YOUR GOAL
Only lines holding the word "much" should be copied from the material.
______________________________
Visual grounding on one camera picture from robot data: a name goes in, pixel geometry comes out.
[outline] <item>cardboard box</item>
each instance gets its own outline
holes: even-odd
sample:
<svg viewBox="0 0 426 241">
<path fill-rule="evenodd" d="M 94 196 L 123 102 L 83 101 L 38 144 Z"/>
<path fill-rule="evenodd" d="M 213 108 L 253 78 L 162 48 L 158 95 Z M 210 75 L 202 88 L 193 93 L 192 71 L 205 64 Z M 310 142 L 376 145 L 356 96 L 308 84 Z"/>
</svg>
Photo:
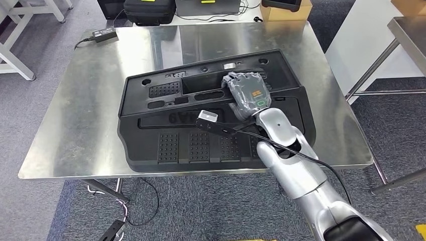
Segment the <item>cardboard box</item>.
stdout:
<svg viewBox="0 0 426 241">
<path fill-rule="evenodd" d="M 260 4 L 260 12 L 262 13 L 263 21 L 291 21 L 291 20 L 306 20 L 312 9 L 310 0 L 302 0 L 299 11 L 293 13 L 287 9 L 278 9 L 264 7 Z"/>
<path fill-rule="evenodd" d="M 426 16 L 425 0 L 392 0 L 391 2 L 406 17 Z"/>
</svg>

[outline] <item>gray carpet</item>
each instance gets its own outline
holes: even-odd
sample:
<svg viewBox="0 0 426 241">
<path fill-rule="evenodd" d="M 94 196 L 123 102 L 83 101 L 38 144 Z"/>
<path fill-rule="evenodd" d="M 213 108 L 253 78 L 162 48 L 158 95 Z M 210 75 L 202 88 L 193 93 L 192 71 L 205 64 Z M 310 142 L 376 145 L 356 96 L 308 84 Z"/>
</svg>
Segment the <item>gray carpet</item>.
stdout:
<svg viewBox="0 0 426 241">
<path fill-rule="evenodd" d="M 34 16 L 12 48 L 38 79 L 27 82 L 18 74 L 0 75 L 0 223 L 7 227 L 0 240 L 45 240 L 47 236 L 47 240 L 55 241 L 97 240 L 115 219 L 123 218 L 116 201 L 89 194 L 80 182 L 27 182 L 17 178 L 74 43 L 85 29 L 111 24 L 106 23 L 96 1 L 72 1 L 75 8 L 71 11 L 58 1 L 63 13 L 67 11 L 65 24 L 52 15 Z M 309 20 L 324 50 L 353 2 L 312 1 Z M 413 88 L 424 83 L 422 79 L 380 80 L 371 88 Z M 362 97 L 353 105 L 391 179 L 425 167 L 425 98 Z M 344 179 L 355 207 L 383 225 L 396 240 L 421 240 L 414 226 L 426 223 L 424 181 L 373 196 L 368 189 L 378 185 L 379 179 L 372 167 L 344 171 Z M 301 213 L 293 202 L 279 195 L 271 174 L 147 180 L 160 193 L 159 213 L 145 226 L 127 225 L 124 240 L 312 240 Z M 113 180 L 104 181 L 113 185 Z M 123 192 L 132 199 L 131 220 L 140 222 L 152 215 L 155 192 L 148 185 L 139 179 L 126 179 Z"/>
</svg>

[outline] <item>white wall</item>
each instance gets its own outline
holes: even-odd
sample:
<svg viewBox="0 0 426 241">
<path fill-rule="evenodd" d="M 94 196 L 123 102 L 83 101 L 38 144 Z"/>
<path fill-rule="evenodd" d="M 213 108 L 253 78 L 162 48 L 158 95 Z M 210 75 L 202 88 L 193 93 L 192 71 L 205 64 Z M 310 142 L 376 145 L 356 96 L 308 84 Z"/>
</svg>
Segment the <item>white wall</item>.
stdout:
<svg viewBox="0 0 426 241">
<path fill-rule="evenodd" d="M 343 94 L 347 94 L 394 39 L 387 24 L 402 14 L 390 0 L 356 0 L 326 52 Z M 423 76 L 401 46 L 383 62 L 360 90 L 377 78 Z"/>
</svg>

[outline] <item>wire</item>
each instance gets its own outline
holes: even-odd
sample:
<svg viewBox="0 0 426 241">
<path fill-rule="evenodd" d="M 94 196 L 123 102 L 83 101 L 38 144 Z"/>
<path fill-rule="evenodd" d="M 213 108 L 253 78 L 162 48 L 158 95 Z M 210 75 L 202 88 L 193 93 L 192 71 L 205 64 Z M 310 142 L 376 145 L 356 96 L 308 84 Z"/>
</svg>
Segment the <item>wire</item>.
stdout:
<svg viewBox="0 0 426 241">
<path fill-rule="evenodd" d="M 124 11 L 124 9 L 123 10 L 121 10 L 120 12 L 119 12 L 119 14 L 117 14 L 117 16 L 114 18 L 114 20 L 113 20 L 113 27 L 115 28 L 115 23 L 116 23 L 116 20 L 117 20 L 117 18 L 120 16 L 120 14 L 122 13 Z"/>
<path fill-rule="evenodd" d="M 100 192 L 100 191 L 97 191 L 97 190 L 95 190 L 95 191 L 92 191 L 91 189 L 90 189 L 90 186 L 88 185 L 87 186 L 87 190 L 90 192 L 90 193 L 93 193 L 94 195 L 96 194 L 96 193 L 99 193 L 99 194 L 105 194 L 104 192 Z M 127 206 L 121 201 L 121 200 L 119 200 L 119 199 L 116 199 L 116 201 L 117 202 L 119 202 L 122 206 L 123 206 L 123 210 L 124 210 L 124 218 L 123 218 L 123 222 L 124 223 L 126 223 L 126 216 L 127 216 Z M 124 232 L 122 232 L 122 235 L 121 235 L 121 237 L 120 237 L 120 239 L 118 240 L 118 241 L 122 241 L 123 240 L 123 238 L 124 238 Z"/>
<path fill-rule="evenodd" d="M 213 22 L 234 22 L 235 20 L 232 19 L 215 19 L 215 20 L 210 20 L 209 23 L 213 23 Z"/>
<path fill-rule="evenodd" d="M 99 192 L 98 190 L 94 190 L 94 191 L 92 191 L 92 190 L 90 189 L 90 186 L 89 186 L 89 185 L 87 186 L 87 190 L 88 190 L 90 193 L 93 193 L 94 195 L 95 195 L 95 194 L 97 194 L 97 193 L 99 193 L 99 194 L 105 194 L 105 193 L 103 193 L 103 192 Z"/>
<path fill-rule="evenodd" d="M 179 16 L 178 14 L 176 14 L 175 13 L 175 15 L 178 17 L 178 18 L 181 18 L 181 19 L 184 19 L 184 20 L 199 20 L 199 21 L 209 21 L 209 20 L 211 20 L 212 18 L 218 18 L 218 17 L 227 17 L 227 16 L 239 16 L 239 15 L 241 15 L 241 14 L 244 14 L 246 11 L 247 11 L 247 9 L 255 9 L 255 8 L 257 8 L 260 4 L 257 4 L 255 7 L 249 7 L 248 6 L 249 4 L 248 4 L 248 2 L 247 2 L 247 5 L 245 5 L 245 3 L 243 2 L 243 1 L 241 1 L 240 2 L 240 8 L 243 8 L 242 10 L 239 10 L 238 11 L 238 13 L 235 13 L 235 14 L 226 14 L 226 15 L 214 15 L 214 16 L 211 16 L 210 18 L 208 18 L 208 19 L 197 19 L 197 18 L 195 18 L 195 19 L 187 19 L 187 18 L 184 18 L 184 17 L 181 17 L 181 16 Z"/>
<path fill-rule="evenodd" d="M 83 42 L 89 42 L 89 41 L 92 41 L 92 40 L 93 40 L 93 37 L 86 38 L 86 39 L 83 39 L 83 40 L 78 41 L 78 43 L 77 43 L 77 44 L 75 44 L 75 46 L 74 46 L 74 50 L 77 48 L 77 46 L 78 46 L 79 44 L 81 44 L 81 43 L 83 43 Z"/>
<path fill-rule="evenodd" d="M 157 189 L 151 183 L 149 183 L 147 180 L 145 180 L 145 179 L 142 178 L 142 181 L 146 182 L 148 185 L 150 185 L 154 189 L 155 194 L 157 195 L 157 208 L 155 209 L 154 215 L 152 215 L 146 222 L 138 223 L 138 224 L 134 224 L 132 221 L 130 221 L 129 217 L 127 216 L 127 212 L 125 212 L 124 217 L 127 218 L 127 222 L 130 225 L 132 225 L 132 226 L 143 226 L 143 225 L 146 225 L 147 223 L 149 223 L 150 221 L 152 221 L 155 218 L 155 216 L 158 213 L 158 209 L 160 208 L 160 196 L 158 195 Z"/>
<path fill-rule="evenodd" d="M 335 169 L 334 169 L 333 167 L 331 167 L 329 164 L 327 164 L 327 163 L 325 163 L 325 162 L 322 162 L 322 161 L 320 161 L 320 160 L 317 160 L 317 159 L 315 159 L 315 158 L 312 158 L 312 157 L 310 157 L 310 156 L 308 156 L 308 155 L 305 155 L 305 154 L 303 154 L 303 153 L 300 153 L 300 152 L 298 152 L 298 151 L 295 151 L 295 150 L 293 150 L 293 149 L 291 149 L 291 148 L 285 147 L 285 146 L 283 146 L 283 145 L 281 145 L 281 144 L 278 144 L 278 143 L 276 143 L 275 141 L 273 141 L 273 140 L 271 140 L 271 139 L 269 139 L 269 138 L 266 138 L 266 137 L 264 137 L 264 136 L 261 136 L 261 135 L 259 135 L 259 134 L 256 134 L 256 133 L 253 133 L 253 132 L 241 131 L 241 130 L 238 130 L 237 132 L 242 133 L 242 134 L 246 134 L 246 135 L 250 135 L 250 136 L 253 136 L 253 137 L 257 137 L 257 138 L 259 138 L 259 139 L 262 139 L 262 140 L 264 140 L 264 141 L 269 142 L 270 144 L 272 144 L 272 145 L 274 145 L 274 146 L 277 146 L 277 147 L 279 147 L 279 148 L 285 149 L 285 150 L 287 150 L 287 151 L 289 151 L 289 152 L 291 152 L 291 153 L 293 153 L 293 154 L 295 154 L 295 155 L 301 156 L 301 157 L 303 157 L 303 158 L 307 159 L 308 161 L 315 162 L 315 163 L 317 163 L 317 164 L 320 164 L 320 165 L 323 165 L 323 166 L 327 167 L 328 169 L 330 169 L 330 171 L 332 171 L 332 172 L 334 173 L 334 175 L 335 175 L 335 176 L 337 177 L 337 179 L 339 180 L 340 184 L 341 184 L 341 185 L 342 185 L 342 187 L 343 187 L 343 190 L 345 191 L 346 198 L 348 199 L 349 204 L 350 204 L 350 205 L 352 205 L 352 200 L 351 200 L 351 198 L 349 197 L 349 193 L 348 193 L 348 191 L 346 190 L 346 186 L 345 186 L 345 184 L 344 184 L 343 180 L 341 179 L 340 175 L 339 175 L 339 174 L 335 171 Z"/>
</svg>

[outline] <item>gray glove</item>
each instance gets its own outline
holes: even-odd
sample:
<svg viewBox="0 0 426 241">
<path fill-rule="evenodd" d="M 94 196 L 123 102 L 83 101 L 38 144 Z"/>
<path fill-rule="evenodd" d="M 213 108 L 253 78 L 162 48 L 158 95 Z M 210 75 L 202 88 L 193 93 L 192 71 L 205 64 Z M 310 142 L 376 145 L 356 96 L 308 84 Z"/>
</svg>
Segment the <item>gray glove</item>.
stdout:
<svg viewBox="0 0 426 241">
<path fill-rule="evenodd" d="M 241 121 L 271 105 L 271 96 L 259 73 L 230 72 L 222 79 L 222 88 L 225 86 L 235 99 L 229 106 Z"/>
</svg>

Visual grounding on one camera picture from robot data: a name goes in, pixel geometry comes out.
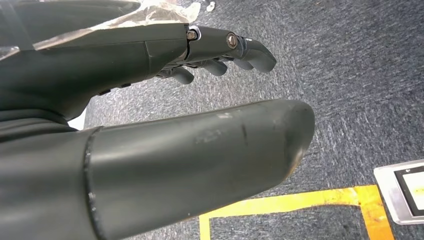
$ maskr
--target robotic arm
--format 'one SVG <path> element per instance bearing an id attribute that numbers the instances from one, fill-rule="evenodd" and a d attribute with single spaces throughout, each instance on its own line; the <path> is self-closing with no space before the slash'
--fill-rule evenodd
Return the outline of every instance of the robotic arm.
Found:
<path id="1" fill-rule="evenodd" d="M 311 107 L 295 100 L 83 131 L 67 125 L 110 89 L 155 76 L 189 84 L 184 67 L 215 76 L 228 61 L 274 68 L 261 43 L 232 31 L 155 24 L 44 49 L 17 45 L 0 60 L 2 240 L 119 240 L 198 216 L 281 183 L 314 134 Z"/>

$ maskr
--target robotic finger
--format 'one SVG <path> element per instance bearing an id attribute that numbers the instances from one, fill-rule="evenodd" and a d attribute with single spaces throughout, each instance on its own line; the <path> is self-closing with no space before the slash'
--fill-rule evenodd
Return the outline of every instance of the robotic finger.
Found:
<path id="1" fill-rule="evenodd" d="M 191 84 L 195 79 L 195 76 L 182 66 L 164 69 L 156 77 L 161 79 L 174 78 L 184 85 Z"/>
<path id="2" fill-rule="evenodd" d="M 165 67 L 165 72 L 168 73 L 173 66 L 186 66 L 194 69 L 204 68 L 214 76 L 222 76 L 227 71 L 227 66 L 223 62 L 232 61 L 243 70 L 257 69 L 259 72 L 267 73 L 272 71 L 277 63 L 275 57 L 262 43 L 236 35 L 232 31 L 191 26 L 186 35 L 188 46 L 186 56 L 169 63 Z M 158 77 L 173 76 L 161 71 Z"/>

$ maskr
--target scratch mark
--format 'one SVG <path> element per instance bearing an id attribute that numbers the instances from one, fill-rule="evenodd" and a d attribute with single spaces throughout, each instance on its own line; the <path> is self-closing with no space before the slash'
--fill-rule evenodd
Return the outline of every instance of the scratch mark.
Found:
<path id="1" fill-rule="evenodd" d="M 249 146 L 248 132 L 246 131 L 246 126 L 244 123 L 241 125 L 241 131 L 243 132 L 244 144 Z"/>
<path id="2" fill-rule="evenodd" d="M 217 114 L 217 116 L 220 119 L 232 119 L 233 118 L 233 115 L 231 115 L 231 113 L 229 113 L 229 112 L 220 113 L 220 114 Z"/>
<path id="3" fill-rule="evenodd" d="M 215 130 L 215 131 L 205 131 L 202 135 L 196 137 L 195 143 L 196 144 L 200 144 L 200 143 L 209 143 L 212 141 L 215 141 L 219 138 L 219 136 L 221 135 L 221 131 L 220 130 Z"/>

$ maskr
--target hex bolt
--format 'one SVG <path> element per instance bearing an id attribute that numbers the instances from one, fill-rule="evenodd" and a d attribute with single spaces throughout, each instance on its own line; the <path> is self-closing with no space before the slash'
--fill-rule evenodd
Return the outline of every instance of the hex bolt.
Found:
<path id="1" fill-rule="evenodd" d="M 235 49 L 237 47 L 237 36 L 230 32 L 228 33 L 228 35 L 226 36 L 226 43 L 228 44 L 228 47 L 230 47 L 231 49 Z"/>
<path id="2" fill-rule="evenodd" d="M 188 40 L 196 40 L 198 38 L 198 33 L 194 30 L 187 31 L 187 39 Z"/>

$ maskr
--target display screen
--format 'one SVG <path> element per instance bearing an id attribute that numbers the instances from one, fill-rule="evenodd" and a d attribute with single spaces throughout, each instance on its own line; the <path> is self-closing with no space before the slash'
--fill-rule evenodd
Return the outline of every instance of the display screen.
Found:
<path id="1" fill-rule="evenodd" d="M 424 216 L 424 166 L 394 172 L 413 216 Z"/>

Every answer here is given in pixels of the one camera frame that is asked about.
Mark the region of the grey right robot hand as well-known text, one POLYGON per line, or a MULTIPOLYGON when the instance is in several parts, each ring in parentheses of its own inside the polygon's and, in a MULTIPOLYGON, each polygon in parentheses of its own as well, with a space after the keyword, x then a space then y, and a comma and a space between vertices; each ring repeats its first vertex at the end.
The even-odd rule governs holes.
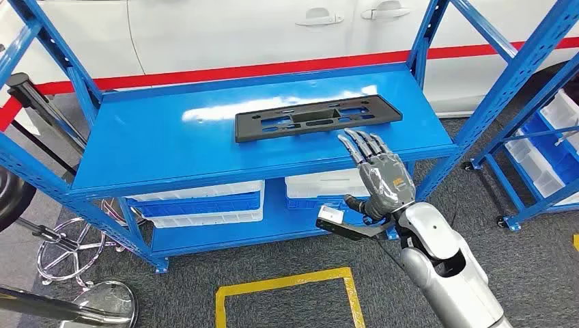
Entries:
POLYGON ((376 134, 351 128, 345 128, 344 132, 338 139, 356 164, 369 193, 367 200, 344 195, 348 207, 363 214, 369 225, 387 221, 391 214, 412 204, 416 187, 399 155, 376 134))

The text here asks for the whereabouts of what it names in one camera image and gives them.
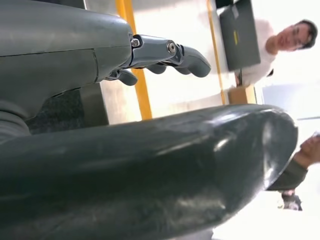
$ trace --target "robotic hand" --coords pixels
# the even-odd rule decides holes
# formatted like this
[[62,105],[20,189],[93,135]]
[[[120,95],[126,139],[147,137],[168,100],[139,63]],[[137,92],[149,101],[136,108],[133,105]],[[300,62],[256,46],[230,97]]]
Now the robotic hand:
[[102,80],[134,85],[130,68],[200,78],[211,70],[195,49],[133,35],[120,17],[27,0],[0,2],[0,58],[0,111],[23,120],[65,91]]
[[167,66],[174,67],[183,75],[190,73],[203,78],[211,71],[209,63],[198,51],[183,45],[176,44],[172,40],[165,38],[134,35],[131,41],[132,46],[131,58],[106,80],[120,80],[124,84],[132,86],[137,79],[130,71],[125,69],[146,68],[155,74],[162,74]]

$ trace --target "metal joint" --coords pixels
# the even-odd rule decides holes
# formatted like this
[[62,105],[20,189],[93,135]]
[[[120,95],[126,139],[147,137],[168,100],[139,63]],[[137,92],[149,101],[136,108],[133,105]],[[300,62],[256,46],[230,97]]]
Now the metal joint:
[[176,45],[171,40],[167,42],[167,49],[171,55],[174,55],[177,52]]

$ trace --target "robotic finger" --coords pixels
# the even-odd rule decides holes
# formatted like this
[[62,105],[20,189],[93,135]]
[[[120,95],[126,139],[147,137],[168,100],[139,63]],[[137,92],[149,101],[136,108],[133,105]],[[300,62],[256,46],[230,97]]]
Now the robotic finger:
[[191,73],[198,78],[205,77],[211,70],[211,65],[200,52],[172,40],[134,35],[131,45],[132,58],[126,68],[146,68],[155,74],[162,74],[166,67],[171,66],[183,75]]

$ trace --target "man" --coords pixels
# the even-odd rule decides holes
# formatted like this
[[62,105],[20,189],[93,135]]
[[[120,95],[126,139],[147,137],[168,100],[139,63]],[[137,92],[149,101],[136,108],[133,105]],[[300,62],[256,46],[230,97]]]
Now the man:
[[257,44],[261,62],[235,72],[237,86],[248,86],[266,77],[278,52],[309,49],[315,45],[318,28],[309,20],[301,20],[278,34],[266,20],[256,20]]
[[296,189],[302,183],[311,165],[320,163],[320,134],[315,133],[300,146],[288,166],[271,185],[269,191]]

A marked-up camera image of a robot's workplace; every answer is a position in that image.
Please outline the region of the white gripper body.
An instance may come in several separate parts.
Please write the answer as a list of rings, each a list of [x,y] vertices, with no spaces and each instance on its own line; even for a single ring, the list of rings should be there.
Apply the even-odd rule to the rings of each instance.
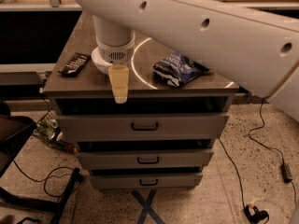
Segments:
[[[96,44],[99,49],[108,50],[110,52],[110,58],[115,63],[128,62],[134,53],[135,46],[135,33],[130,32],[125,39],[122,39],[120,35],[116,35],[114,39],[114,45],[110,45],[103,38],[96,38]]]

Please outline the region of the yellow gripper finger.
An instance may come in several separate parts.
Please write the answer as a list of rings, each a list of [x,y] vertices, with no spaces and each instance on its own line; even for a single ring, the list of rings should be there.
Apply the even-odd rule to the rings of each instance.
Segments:
[[[129,68],[124,64],[113,64],[108,69],[112,93],[117,104],[127,102]]]

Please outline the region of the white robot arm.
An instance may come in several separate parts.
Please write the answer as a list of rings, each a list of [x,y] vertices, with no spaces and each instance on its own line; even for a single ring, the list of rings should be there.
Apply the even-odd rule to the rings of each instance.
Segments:
[[[299,20],[214,0],[76,0],[299,120]]]

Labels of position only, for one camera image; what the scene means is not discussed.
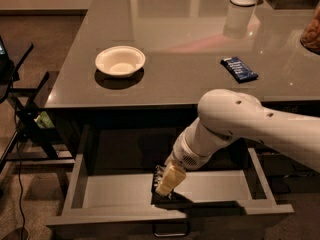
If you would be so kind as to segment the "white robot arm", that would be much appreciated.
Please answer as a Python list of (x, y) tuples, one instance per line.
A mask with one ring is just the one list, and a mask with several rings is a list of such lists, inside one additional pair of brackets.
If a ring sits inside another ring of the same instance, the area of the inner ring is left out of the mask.
[(240, 138), (259, 142), (320, 171), (320, 119), (268, 109), (255, 97), (226, 89), (204, 94), (198, 117), (176, 139), (160, 170), (155, 191), (169, 195), (188, 170), (206, 164), (218, 150)]

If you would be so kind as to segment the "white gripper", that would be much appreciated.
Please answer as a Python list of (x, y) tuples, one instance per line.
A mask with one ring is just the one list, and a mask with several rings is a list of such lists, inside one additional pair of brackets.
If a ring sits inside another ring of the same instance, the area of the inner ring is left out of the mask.
[(186, 178), (185, 169), (197, 170), (209, 158), (209, 138), (205, 134), (183, 131), (177, 138), (173, 151), (166, 158), (165, 166), (156, 166), (155, 192), (168, 196)]

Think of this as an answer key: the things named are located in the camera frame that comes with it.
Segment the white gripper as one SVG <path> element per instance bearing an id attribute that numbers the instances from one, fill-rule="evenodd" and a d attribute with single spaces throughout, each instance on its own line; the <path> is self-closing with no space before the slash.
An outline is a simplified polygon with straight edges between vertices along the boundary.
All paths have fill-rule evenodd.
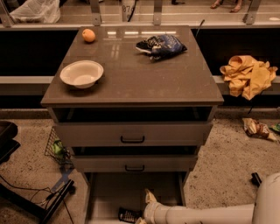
______________________________
EXERCISE RESULT
If you would be so kind as to segment the "white robot arm", that would be much appreciated.
If you would be so kind as to segment the "white gripper", that would be much appreciated.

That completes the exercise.